#### Dataset records:
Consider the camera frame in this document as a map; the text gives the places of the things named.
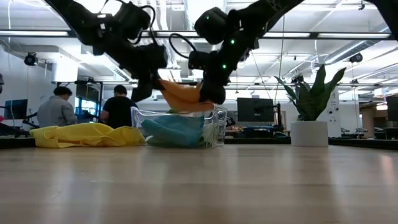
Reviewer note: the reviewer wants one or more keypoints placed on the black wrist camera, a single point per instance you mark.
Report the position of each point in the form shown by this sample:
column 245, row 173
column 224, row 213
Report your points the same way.
column 132, row 20
column 200, row 60

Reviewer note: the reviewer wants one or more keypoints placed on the yellow microfiber towel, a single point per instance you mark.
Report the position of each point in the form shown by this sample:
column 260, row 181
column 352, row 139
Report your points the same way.
column 84, row 135

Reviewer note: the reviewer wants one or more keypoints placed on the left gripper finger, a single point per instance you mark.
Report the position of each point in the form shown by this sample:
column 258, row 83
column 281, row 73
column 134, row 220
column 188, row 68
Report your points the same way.
column 141, row 91
column 158, row 82

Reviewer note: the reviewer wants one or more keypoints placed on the clear plastic bin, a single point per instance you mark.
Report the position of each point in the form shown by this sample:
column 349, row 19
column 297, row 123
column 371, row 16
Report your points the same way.
column 222, row 124

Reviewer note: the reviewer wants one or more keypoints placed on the black metal stand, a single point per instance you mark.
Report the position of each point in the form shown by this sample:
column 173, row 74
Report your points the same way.
column 90, row 82

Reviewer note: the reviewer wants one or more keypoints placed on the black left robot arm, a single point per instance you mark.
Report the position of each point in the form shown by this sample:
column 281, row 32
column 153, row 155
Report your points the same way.
column 77, row 18

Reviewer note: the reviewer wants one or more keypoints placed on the black ceiling camera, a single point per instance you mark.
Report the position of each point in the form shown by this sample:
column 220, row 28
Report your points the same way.
column 31, row 59
column 356, row 58

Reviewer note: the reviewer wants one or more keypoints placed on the blue microfiber towel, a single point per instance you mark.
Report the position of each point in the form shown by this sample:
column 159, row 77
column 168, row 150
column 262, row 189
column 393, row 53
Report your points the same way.
column 174, row 130

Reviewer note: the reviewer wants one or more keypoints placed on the orange microfiber towel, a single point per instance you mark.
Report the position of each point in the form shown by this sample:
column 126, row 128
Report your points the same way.
column 183, row 96

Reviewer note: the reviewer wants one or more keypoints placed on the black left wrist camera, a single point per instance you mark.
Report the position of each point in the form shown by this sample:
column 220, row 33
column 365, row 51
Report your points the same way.
column 132, row 20

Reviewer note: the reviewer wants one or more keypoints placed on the black computer monitor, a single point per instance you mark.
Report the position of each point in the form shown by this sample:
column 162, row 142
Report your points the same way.
column 393, row 109
column 255, row 110
column 15, row 109

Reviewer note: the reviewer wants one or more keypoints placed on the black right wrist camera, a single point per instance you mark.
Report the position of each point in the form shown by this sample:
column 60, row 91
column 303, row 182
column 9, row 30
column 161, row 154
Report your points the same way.
column 200, row 60

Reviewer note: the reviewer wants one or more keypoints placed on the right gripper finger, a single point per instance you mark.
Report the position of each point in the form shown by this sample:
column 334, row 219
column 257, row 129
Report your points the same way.
column 213, row 93

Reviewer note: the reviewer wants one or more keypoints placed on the white plant pot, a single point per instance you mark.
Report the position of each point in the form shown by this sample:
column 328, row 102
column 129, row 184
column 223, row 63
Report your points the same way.
column 309, row 133

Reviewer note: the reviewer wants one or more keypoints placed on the white kiosk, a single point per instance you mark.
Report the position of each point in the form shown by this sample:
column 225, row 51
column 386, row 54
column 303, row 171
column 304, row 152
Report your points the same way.
column 334, row 109

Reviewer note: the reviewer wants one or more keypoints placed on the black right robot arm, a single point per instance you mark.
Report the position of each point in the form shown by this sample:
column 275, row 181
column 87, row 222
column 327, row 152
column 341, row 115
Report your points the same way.
column 264, row 12

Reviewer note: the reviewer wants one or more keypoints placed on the artificial green plant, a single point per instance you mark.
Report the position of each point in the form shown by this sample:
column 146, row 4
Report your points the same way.
column 311, row 99

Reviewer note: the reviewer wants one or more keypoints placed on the person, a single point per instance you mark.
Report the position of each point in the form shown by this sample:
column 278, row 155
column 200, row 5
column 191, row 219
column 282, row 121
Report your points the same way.
column 119, row 112
column 57, row 112

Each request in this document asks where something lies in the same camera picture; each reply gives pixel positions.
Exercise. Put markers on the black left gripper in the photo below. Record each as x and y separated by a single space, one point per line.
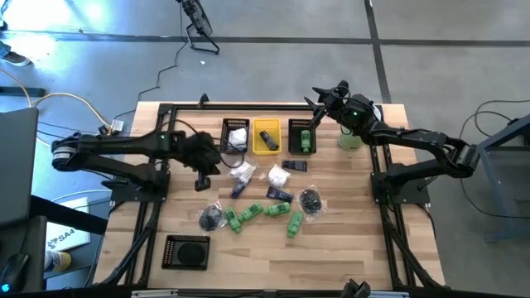
203 151

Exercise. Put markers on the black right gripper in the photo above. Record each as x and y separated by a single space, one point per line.
352 113

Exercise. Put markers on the dark blue toiletry tube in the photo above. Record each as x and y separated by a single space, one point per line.
294 166
239 189
279 194
269 140

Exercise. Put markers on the bagged black toiletry item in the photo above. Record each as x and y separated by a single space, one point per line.
310 201
211 218

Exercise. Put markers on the small green bottle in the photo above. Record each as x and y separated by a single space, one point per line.
305 140
232 219
295 223
251 212
277 209

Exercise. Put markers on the black round disc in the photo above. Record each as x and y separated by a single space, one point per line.
191 253

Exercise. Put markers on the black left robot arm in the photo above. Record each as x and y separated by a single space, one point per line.
124 142

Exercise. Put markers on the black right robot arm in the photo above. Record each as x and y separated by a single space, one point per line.
414 138

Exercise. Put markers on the small black plastic basket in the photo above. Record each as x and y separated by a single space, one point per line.
225 142
293 142

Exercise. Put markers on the yellow plastic basket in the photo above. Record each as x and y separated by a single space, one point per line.
258 147

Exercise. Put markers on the wide black plastic basket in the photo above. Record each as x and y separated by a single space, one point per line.
170 253

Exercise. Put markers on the grey power box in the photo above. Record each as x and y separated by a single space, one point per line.
117 124

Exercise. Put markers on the black desk bar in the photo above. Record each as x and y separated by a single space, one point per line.
68 215

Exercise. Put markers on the black floor fan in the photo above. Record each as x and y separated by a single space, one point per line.
198 20

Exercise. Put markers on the white cardboard box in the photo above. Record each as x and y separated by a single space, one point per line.
68 242

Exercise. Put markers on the white and yellow object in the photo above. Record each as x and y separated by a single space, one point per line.
58 261

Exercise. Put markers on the grey flat panel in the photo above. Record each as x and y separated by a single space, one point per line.
16 165

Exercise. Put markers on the black floor bar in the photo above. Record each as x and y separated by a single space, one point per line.
20 91

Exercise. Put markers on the black computer mouse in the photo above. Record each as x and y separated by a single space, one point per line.
12 269

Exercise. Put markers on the person's shoe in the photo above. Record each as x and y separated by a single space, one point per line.
14 59

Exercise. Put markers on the black aluminium table frame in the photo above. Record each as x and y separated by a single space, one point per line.
248 107

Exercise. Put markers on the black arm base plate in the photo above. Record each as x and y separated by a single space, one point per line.
416 190
124 192

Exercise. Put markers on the silver table bracket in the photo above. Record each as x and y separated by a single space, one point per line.
154 294
389 294

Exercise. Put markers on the blue-grey cart frame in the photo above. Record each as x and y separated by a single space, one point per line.
507 131

#### What is expected:
Repeat the preceding records precisely, and leave every picture out of the copy.

#### Answer section:
Consider the camera frame in this document as a map; the text gives the places of the things named.
Reviewer note: the reviewer wants one or more keypoints placed on the black wrist camera, a single point per instance you mark.
Report the position of each point in the form shown by this sample:
column 245, row 173
column 224, row 213
Report your points the same way.
column 132, row 20
column 200, row 60

Reviewer note: the reviewer wants one or more keypoints placed on the yellow microfiber towel, a single point per instance you mark.
Report the position of each point in the form shown by this sample:
column 260, row 181
column 352, row 139
Report your points the same way.
column 84, row 135

Reviewer note: the reviewer wants one or more keypoints placed on the left gripper finger, a single point per instance you mark.
Report the position of each point in the form shown by this sample:
column 258, row 83
column 281, row 73
column 134, row 220
column 188, row 68
Report your points the same way.
column 141, row 91
column 158, row 82

Reviewer note: the reviewer wants one or more keypoints placed on the clear plastic bin, a single point per instance you mark.
Report the position of each point in the form shown by this sample:
column 349, row 19
column 297, row 123
column 371, row 16
Report your points the same way.
column 222, row 124

Reviewer note: the reviewer wants one or more keypoints placed on the black metal stand, a single point per instance you mark.
Report the position of each point in the form shown by this sample:
column 173, row 74
Report your points the same way.
column 90, row 82

Reviewer note: the reviewer wants one or more keypoints placed on the black left robot arm, a single point per instance you mark.
Report the position of each point in the form shown by this sample:
column 281, row 32
column 153, row 155
Report your points the same way.
column 77, row 18

Reviewer note: the reviewer wants one or more keypoints placed on the black ceiling camera, a single point per instance you mark.
Report the position of each point in the form shown by this sample:
column 220, row 28
Report your points the same way.
column 31, row 59
column 356, row 58

Reviewer note: the reviewer wants one or more keypoints placed on the blue microfiber towel, a single point per instance you mark.
Report the position of each point in the form shown by this sample:
column 159, row 77
column 168, row 150
column 262, row 189
column 393, row 53
Report your points the same way.
column 174, row 130

Reviewer note: the reviewer wants one or more keypoints placed on the orange microfiber towel, a single point per instance you mark.
Report the position of each point in the form shown by this sample:
column 126, row 128
Report your points the same way.
column 183, row 96

Reviewer note: the reviewer wants one or more keypoints placed on the black left wrist camera, a single point per instance you mark.
Report the position of each point in the form shown by this sample:
column 220, row 33
column 365, row 51
Report your points the same way.
column 132, row 20

Reviewer note: the reviewer wants one or more keypoints placed on the black computer monitor, a single point per instance you mark.
Report the position of each point in the form shown by this sample:
column 162, row 142
Report your points the same way.
column 393, row 109
column 255, row 110
column 15, row 109

Reviewer note: the reviewer wants one or more keypoints placed on the black right wrist camera, a single point per instance you mark.
Report the position of each point in the form shown by this sample:
column 60, row 91
column 303, row 182
column 9, row 30
column 161, row 154
Report your points the same way.
column 200, row 60

Reviewer note: the reviewer wants one or more keypoints placed on the right gripper finger, a single point per instance you mark.
Report the position of each point in the form shown by this sample:
column 334, row 219
column 257, row 129
Report your points the same way.
column 213, row 93

Reviewer note: the reviewer wants one or more keypoints placed on the white plant pot, a single point per instance you mark.
Report the position of each point in the form shown by this sample:
column 328, row 102
column 129, row 184
column 223, row 63
Report your points the same way.
column 309, row 133

Reviewer note: the reviewer wants one or more keypoints placed on the white kiosk, a single point per instance you mark.
Report the position of each point in the form shown by this sample:
column 225, row 51
column 386, row 54
column 303, row 171
column 304, row 152
Report your points the same way.
column 334, row 109

Reviewer note: the reviewer wants one or more keypoints placed on the black right robot arm, a single point per instance you mark.
Report the position of each point in the form shown by this sample:
column 275, row 181
column 87, row 222
column 327, row 152
column 341, row 115
Report your points the same way.
column 264, row 12

Reviewer note: the reviewer wants one or more keypoints placed on the artificial green plant, a single point per instance you mark.
Report the position of each point in the form shown by this sample:
column 146, row 4
Report your points the same way.
column 311, row 99

Reviewer note: the reviewer wants one or more keypoints placed on the person, a single point per instance you mark.
Report the position of each point in the form shown by this sample:
column 278, row 155
column 200, row 5
column 191, row 219
column 282, row 121
Report your points the same way.
column 119, row 112
column 57, row 112

Each request in this document asks where something lies in the same camera picture; each reply gives pixel positions.
Exercise. Put markers on the black left gripper in the photo below. Record each as x and y separated by a single space, one point per line.
203 151

Exercise. Put markers on the black right gripper in the photo above. Record each as x and y separated by a single space, one point per line.
352 113

Exercise. Put markers on the dark blue toiletry tube in the photo above. Record each as x and y separated by a single space, one point per line.
294 166
239 189
279 194
269 140

Exercise. Put markers on the bagged black toiletry item in the photo above. Record each as x and y separated by a single space, one point per line.
310 201
211 218

Exercise. Put markers on the small green bottle in the photo above. Record each as x and y separated by a single space, one point per line.
305 140
232 219
295 223
251 212
277 209

Exercise. Put markers on the black round disc in the photo above. Record each as x and y separated by a single space, one point per line.
191 253

Exercise. Put markers on the black left robot arm in the photo above. Record each as x and y separated by a single space, one point per line.
124 142

Exercise. Put markers on the black right robot arm in the photo above. Record each as x and y separated by a single space, one point per line.
414 138

Exercise. Put markers on the small black plastic basket in the photo above. Record each as x and y separated by a single space, one point per line.
225 142
293 142

Exercise. Put markers on the yellow plastic basket in the photo above. Record each as x and y separated by a single space, one point per line.
258 147

Exercise. Put markers on the wide black plastic basket in the photo above. Record each as x and y separated by a single space, one point per line.
170 253

Exercise. Put markers on the grey power box in the photo above. Record each as x and y separated by a single space, one point per line.
117 124

Exercise. Put markers on the black desk bar in the photo above. Record each as x and y separated by a single space, one point per line.
68 215

Exercise. Put markers on the black floor fan in the photo above. Record each as x and y separated by a single space, one point per line.
198 20

Exercise. Put markers on the white cardboard box in the photo above. Record each as x and y separated by a single space, one point per line.
68 242

Exercise. Put markers on the white and yellow object in the photo above. Record each as x and y separated by a single space, one point per line.
58 261

Exercise. Put markers on the grey flat panel in the photo above. Record each as x and y separated by a single space, one point per line.
16 165

Exercise. Put markers on the black floor bar in the photo above. Record each as x and y separated by a single space, one point per line.
20 91

Exercise. Put markers on the black computer mouse in the photo above. Record each as x and y separated by a single space, one point per line.
12 269

Exercise. Put markers on the person's shoe in the photo above. Record each as x and y separated by a single space, one point per line.
14 59

Exercise. Put markers on the black aluminium table frame in the photo above. Record each as x and y separated by a single space, one point per line.
248 107

Exercise. Put markers on the black arm base plate in the photo above. Record each as x and y separated by a single space, one point per line.
416 190
124 192

Exercise. Put markers on the silver table bracket in the photo above. Record each as x and y separated by a single space, one point per line.
154 294
389 294

Exercise. Put markers on the blue-grey cart frame in the photo above. Record each as x and y separated by a single space, one point per line.
507 131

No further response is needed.